This argument is preserved for backward compatability, as now \code{betaPrior=FALSE}
by default and the recommended pipeline is
to generate shrunken MAP estimates using \code{\link{lfcShrink}}.
This argument functionality is only implemented for \code{contrast}
specified as three element character vectors.}

\item{tidy}{whether to output the results table with rownames as a first column 'row'.
the table will also be coerced to \code{data.frame}}

\item{parallel}{if FALSE, no parallelization. if TRUE, parallel
execution using \code{BiocParallel}, see next argument \code{BPPARAM}}

\item{BPPARAM}{an optional parameter object passed internally
to \code{\link{bplapply}} when \code{parallel=TRUE}.
If not specified, the parameters last registered with
\code{\link{register}} will be used.}

\item{minmu}{lower bound on the estimated count (used when calculating contrasts)}
}
\value{
For \code{results}: a \code{\link{DESeqResults}} object, which is
a simple subclass of DataFrame. This object contains the results columns:
\code{baseMean}, \code{log2FoldChange}, \code{lfcSE}, \code{stat},
\code{pvalue} and \code{padj},
and also includes metadata columns of variable information.
The \code{lfcSE} gives the standard error of the \code{log2FoldChange}.
For the Wald test, \code{stat} is the Wald statistic: the \code{log2FoldChange}
divided by \code{lfcSE}, which is compared to a standard Normal distribution
to generate a two-tailed \code{pvalue}. For the likelihood ratio test (LRT),
\code{stat} is the difference in deviance between the reduced model and the full model,
which is compared to a chi-squared distribution to generate a \code{pvalue}.

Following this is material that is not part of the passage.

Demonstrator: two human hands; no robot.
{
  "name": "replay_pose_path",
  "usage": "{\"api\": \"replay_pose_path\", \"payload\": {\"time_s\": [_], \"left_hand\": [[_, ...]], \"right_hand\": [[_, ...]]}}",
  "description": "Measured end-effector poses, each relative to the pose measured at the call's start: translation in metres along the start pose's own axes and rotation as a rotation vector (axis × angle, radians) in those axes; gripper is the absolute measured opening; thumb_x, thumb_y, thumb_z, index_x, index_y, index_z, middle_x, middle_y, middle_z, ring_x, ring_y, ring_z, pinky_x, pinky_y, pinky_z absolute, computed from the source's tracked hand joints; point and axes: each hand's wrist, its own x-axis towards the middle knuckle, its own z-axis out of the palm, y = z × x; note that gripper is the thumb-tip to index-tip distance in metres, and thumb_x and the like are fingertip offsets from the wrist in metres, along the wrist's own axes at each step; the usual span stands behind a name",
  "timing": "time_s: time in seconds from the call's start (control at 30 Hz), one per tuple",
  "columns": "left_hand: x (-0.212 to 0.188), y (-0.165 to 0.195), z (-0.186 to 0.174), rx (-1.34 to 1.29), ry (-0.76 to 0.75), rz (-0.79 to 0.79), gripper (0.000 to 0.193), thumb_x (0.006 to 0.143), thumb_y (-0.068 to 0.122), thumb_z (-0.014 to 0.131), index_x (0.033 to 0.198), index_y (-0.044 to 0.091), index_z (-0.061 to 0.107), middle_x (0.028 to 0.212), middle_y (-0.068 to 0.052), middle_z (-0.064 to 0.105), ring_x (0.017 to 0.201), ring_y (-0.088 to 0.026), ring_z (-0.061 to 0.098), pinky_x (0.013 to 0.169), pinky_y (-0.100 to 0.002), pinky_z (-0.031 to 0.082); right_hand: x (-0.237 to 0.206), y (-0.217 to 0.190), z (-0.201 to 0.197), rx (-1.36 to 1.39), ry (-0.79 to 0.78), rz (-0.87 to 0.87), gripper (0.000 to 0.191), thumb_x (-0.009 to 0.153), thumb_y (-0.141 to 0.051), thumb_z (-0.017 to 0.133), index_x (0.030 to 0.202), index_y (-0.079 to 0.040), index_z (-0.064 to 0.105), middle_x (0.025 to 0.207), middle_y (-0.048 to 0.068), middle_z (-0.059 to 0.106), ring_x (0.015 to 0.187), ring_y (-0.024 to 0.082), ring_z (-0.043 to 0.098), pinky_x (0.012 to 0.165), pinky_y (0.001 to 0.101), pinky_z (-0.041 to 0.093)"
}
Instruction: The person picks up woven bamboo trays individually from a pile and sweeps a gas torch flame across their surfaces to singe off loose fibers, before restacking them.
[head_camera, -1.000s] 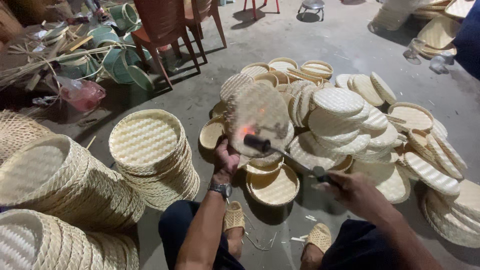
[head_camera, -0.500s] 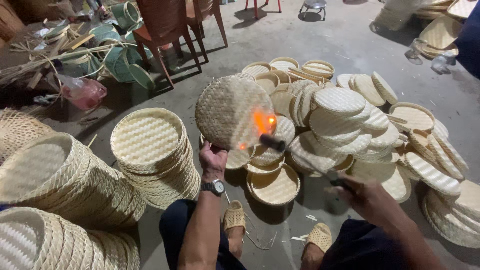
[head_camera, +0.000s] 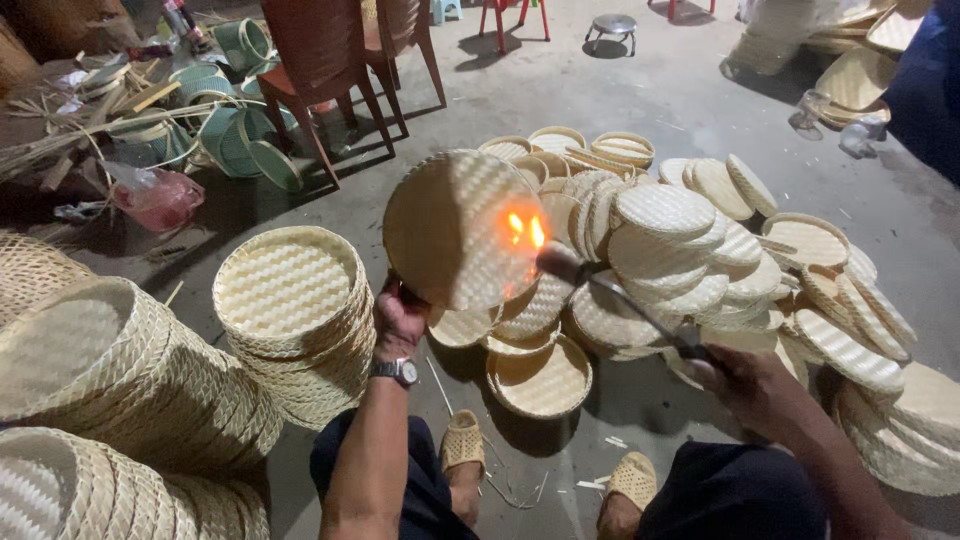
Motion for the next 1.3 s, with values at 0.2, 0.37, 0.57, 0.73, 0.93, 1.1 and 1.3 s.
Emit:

For \code{resultsNames}: the names of the columns available as results,
usually a combination of the variable name and a level

For \code{removeResults}: the original \code{DESeqDataSet} with results metadata columns removed
}
\description{
\code{results} extracts a result table from a DESeq analysis giving base means across samples,
log2 fold changes, standard errors, test statistics, p-values and adjusted p-values;
\code{resultsNames} returns the names of the estimated effects (coefficents) of the model;
\code{removeResults} returns a \code{DESeqDataSet} object with results columns removed.
}
\details{
The results table when printed will provide the information about
the comparison, e.g. "log2 fold change (MAP): condition treated vs untreated", meaning
that the estimates are of log2(treated / untreated), as would be returned by
\code{contrast=c("condition","treated","untreated")}.
Multiple results can be returned for analyses beyond a simple two group comparison,
so \code{results} takes arguments \code{contrast} and \code{name} to help
the user pick out the comparisons of interest for printing a results table.
The use of the \code{contrast} argument is recommended for exact specification
of the levels which should be compared and their order.

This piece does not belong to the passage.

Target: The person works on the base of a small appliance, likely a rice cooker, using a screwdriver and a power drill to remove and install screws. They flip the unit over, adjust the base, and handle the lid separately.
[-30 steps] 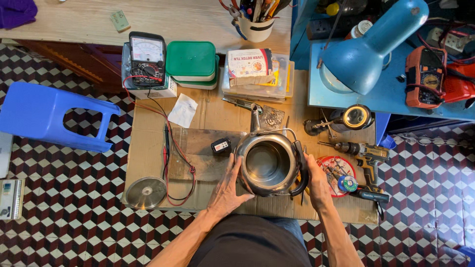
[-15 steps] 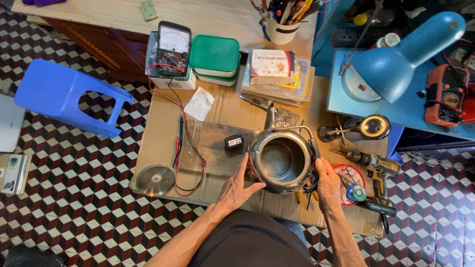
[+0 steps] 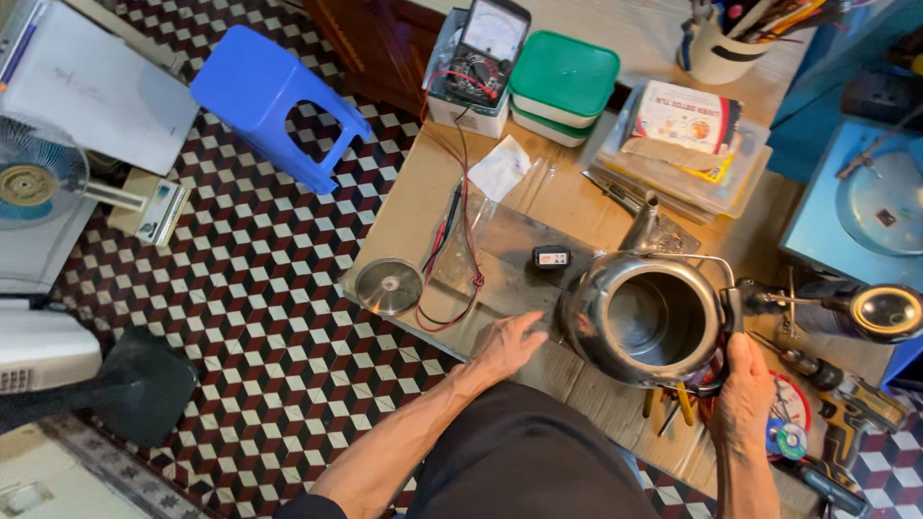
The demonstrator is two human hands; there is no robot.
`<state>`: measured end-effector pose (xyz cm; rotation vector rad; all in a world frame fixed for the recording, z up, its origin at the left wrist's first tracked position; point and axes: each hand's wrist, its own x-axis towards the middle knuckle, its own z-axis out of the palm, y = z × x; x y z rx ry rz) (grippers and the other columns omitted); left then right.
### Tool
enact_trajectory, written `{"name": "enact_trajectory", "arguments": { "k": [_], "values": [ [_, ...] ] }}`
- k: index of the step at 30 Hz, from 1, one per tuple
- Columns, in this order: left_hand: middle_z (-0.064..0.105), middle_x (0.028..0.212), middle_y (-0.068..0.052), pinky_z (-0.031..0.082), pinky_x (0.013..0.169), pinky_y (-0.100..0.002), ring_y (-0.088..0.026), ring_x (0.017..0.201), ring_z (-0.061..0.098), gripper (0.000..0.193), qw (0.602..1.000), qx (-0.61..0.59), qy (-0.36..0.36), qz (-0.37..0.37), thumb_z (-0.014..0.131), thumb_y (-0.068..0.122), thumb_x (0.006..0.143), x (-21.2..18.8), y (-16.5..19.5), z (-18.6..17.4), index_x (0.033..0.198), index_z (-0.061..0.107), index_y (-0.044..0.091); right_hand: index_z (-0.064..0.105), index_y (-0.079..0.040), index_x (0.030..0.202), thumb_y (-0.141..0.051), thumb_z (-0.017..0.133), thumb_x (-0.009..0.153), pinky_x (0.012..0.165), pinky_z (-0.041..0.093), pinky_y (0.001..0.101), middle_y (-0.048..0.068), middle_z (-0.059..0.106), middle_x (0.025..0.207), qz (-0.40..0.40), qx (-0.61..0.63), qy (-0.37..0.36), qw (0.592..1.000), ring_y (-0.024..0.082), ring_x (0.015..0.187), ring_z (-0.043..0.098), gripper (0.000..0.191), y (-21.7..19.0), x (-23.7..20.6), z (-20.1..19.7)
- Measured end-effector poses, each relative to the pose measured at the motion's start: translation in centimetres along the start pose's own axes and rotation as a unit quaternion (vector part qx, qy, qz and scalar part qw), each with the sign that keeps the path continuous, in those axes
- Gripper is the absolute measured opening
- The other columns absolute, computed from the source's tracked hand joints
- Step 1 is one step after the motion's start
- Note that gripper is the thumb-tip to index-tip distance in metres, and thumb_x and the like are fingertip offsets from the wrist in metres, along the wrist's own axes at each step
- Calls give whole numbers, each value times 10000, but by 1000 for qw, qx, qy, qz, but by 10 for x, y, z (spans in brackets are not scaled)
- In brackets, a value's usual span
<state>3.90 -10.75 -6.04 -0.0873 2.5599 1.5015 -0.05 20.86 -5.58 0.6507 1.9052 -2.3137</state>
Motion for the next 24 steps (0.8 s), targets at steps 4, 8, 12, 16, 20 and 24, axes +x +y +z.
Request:
{"name": "enact_trajectory", "arguments": {
  "k": [4,8,12,16,20,24],
  "values": [
    [789,839,-47,566,709,-401,-262,800,758,354,972,0,175,-155,545,400,975,-16,-22,-27,1091,737,126,601,-48,1254,-279,541,1138,816,546,258,12,652,1139,-3,47,-29,998,96,977,636,265,3,-3,0],
    [795,780,-59,547,739,-385,-247,776,766,528,930,28,186,-316,473,540,1006,-36,-36,-62,923,764,107,607,-34,1280,-286,562,1167,855,539,308,34,641,1172,1,55,-29,998,136,1010,626,280,7,-4,-2],
    [577,1319,-175,503,911,-462,-355,1220,574,410,877,67,379,-286,614,312,957,-46,-41,-102,1298,560,90,602,-8,1313,-287,574,1178,1006,538,317,48,649,1221,1,47,-28,998,148,1117,641,311,6,-8,-5],
    [514,1409,-209,456,1048,-493,-403,1306,512,692,849,140,397,-321,729,217,873,-41,-62,-150,1471,400,106,598,-32,1319,-345,553,1110,1012,539,340,59,679,1266,38,-15,11,999,157,1164,666,378,3,-18,-7],
    [584,1374,-209,470,1028,-479,-389,1245,574,686,888,114,277,-349,736,252,873,-34,-87,-172,1469,422,119,589,-41,1321,-387,551,1096,1004,526,367,88,666,1257,83,-30,40,995,205,1162,651,414,6,-25,-9],
    [744,1107,-186,549,877,-514,-399,1021,702,363,886,175,269,-334,720,280,898,-29,-93,-161,1227,706,127,578,-24,1284,-410,569,1086,985,536,380,91,651,1231,83,-8,58,995,217,1143,653,434,3,-36,-22]
  ]
}}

If \code{results} is run without specifying \code{contrast} or \code{name},
it will return the comparison of the last level of the last variable in the
design formula over the first level of this variable. For example, for a simple two-group
comparison, this would return the log2 fold changes of the second group over the
first group (the reference level). Please see examples below and in the vignette. 

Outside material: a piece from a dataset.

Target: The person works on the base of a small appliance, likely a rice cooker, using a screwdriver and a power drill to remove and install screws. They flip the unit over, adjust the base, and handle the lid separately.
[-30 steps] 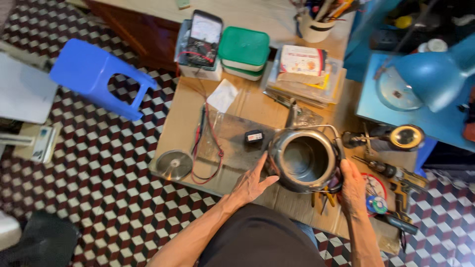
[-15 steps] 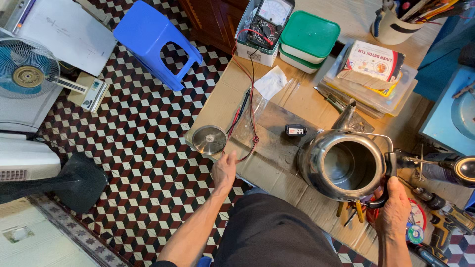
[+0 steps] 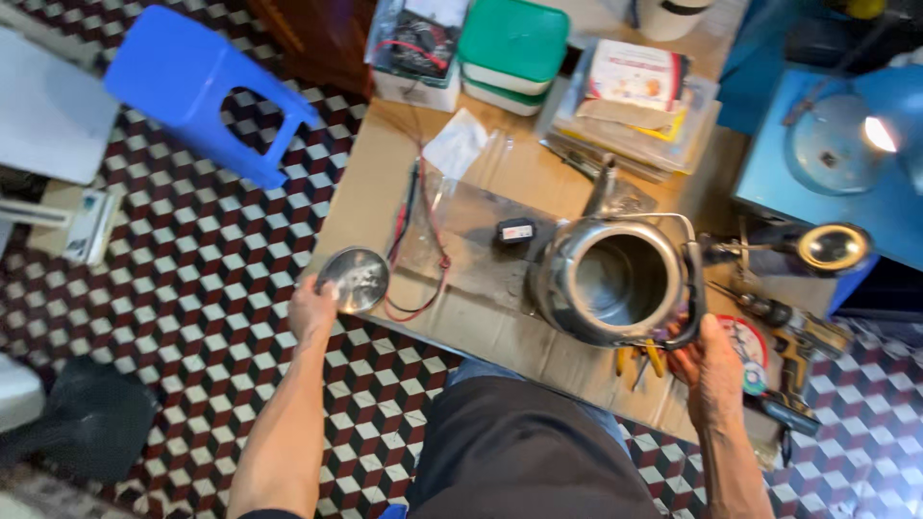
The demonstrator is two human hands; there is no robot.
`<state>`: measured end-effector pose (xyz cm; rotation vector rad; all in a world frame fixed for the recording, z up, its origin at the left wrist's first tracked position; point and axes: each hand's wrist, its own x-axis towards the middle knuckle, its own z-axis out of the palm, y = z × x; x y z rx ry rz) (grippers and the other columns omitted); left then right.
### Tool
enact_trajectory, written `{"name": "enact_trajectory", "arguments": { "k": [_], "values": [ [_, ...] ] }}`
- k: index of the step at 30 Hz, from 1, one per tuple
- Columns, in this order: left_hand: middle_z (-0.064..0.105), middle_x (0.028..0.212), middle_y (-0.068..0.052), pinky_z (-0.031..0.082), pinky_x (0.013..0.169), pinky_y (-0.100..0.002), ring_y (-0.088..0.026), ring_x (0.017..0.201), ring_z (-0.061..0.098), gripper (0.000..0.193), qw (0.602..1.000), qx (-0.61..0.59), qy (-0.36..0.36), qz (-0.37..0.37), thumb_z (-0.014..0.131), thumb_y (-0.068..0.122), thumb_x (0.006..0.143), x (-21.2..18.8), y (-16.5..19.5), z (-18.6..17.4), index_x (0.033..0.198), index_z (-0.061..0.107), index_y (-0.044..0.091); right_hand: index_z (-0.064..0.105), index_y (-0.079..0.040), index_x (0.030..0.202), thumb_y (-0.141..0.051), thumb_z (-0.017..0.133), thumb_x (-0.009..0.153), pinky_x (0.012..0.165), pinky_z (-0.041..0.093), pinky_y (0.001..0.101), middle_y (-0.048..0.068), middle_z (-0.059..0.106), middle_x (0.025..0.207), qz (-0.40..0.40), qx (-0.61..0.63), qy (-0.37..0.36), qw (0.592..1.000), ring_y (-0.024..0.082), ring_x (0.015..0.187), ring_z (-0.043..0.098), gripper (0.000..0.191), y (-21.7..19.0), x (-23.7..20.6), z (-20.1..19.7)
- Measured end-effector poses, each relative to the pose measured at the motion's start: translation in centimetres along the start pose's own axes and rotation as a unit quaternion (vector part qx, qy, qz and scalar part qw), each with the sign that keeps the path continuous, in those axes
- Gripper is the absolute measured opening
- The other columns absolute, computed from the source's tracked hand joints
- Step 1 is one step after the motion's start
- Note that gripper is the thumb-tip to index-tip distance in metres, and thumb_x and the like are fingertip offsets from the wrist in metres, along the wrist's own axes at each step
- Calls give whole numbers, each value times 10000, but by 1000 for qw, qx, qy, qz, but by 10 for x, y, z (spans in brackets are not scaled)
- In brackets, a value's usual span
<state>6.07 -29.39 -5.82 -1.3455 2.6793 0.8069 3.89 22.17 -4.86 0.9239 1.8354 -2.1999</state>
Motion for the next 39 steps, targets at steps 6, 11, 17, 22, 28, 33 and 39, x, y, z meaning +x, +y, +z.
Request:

The argument \code{contrast} can be used to generate results tables for
any comparison of interest, for example, the log2 fold change between
two levels of a factor, and its usage is described below. It can also
accomodate more complicated numeric comparisons.
Note that \code{contrast} will set to 0 the estimated LFC in a
comparison of two groups, where all of the counts in the two groups
are equal to 0 (while other groups have positive counts), while
\code{name} will not automatically set these LFC to 0.
The test statistic used for a contrast is:

\deqn{ c^t \beta / \sqrt{c^t \Sigma c } }{ c' beta / sqrt( c' Sigma c ) }

The argument \code{name} can be used to generate results tables for
individual effects, which must be individual elements of \code{resultsNames(object)}.
These individual effects could represent continuous covariates, effects
for individual levels, or individual interaction effects.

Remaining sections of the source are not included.